**Task statement**
Whenever a line below mentions the word "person", that line should be copied.
---- Data below
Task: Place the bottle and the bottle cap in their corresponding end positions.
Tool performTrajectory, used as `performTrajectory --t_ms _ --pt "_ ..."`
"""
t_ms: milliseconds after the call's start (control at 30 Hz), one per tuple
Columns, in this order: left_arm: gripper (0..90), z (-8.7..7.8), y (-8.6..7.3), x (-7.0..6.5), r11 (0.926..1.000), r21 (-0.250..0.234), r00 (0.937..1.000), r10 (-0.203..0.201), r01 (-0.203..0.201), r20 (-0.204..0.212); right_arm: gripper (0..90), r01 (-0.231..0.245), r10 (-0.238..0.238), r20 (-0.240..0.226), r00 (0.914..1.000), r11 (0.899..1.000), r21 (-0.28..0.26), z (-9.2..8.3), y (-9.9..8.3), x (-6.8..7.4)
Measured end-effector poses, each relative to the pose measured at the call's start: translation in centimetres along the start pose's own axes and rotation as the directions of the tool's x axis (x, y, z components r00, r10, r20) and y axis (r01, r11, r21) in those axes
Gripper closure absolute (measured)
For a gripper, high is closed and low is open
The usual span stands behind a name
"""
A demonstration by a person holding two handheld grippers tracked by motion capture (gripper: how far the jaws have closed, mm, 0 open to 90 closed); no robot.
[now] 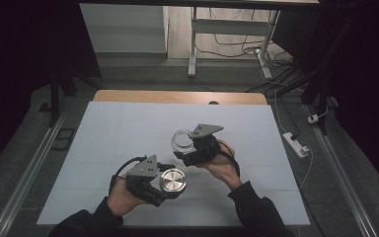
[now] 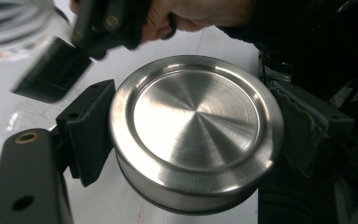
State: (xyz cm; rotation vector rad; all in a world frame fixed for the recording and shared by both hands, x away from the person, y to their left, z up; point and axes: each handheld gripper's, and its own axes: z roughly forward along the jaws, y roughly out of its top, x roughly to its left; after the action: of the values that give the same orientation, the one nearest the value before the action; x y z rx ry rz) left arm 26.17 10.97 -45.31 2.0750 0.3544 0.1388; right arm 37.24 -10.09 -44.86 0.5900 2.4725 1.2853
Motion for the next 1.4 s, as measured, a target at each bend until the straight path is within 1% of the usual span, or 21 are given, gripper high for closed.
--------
**Response to this task**
A demonstration by a person holding two handheld grippers tracked by motion capture (gripper: how far the jaws have closed, mm, 0 open to 90 closed); no robot.
State: (xyz cm; rotation vector rad; all in a world frame fixed for the recording and shared by both hands, x away from the person, y to their left, z up; point and axes: each handheld gripper's, and its own axes: z roughly forward along the jaws, y roughly out of its top, x roughly to its left; after the action: of the values that give the same orientation, the one nearest the value before the action; x y z rx ry rz) left arm 26.17 10.97 -45.31 2.0750 0.3544 0.1388; right arm 37.24 -10.09 -44.86 0.5900 2.4725 1.2853

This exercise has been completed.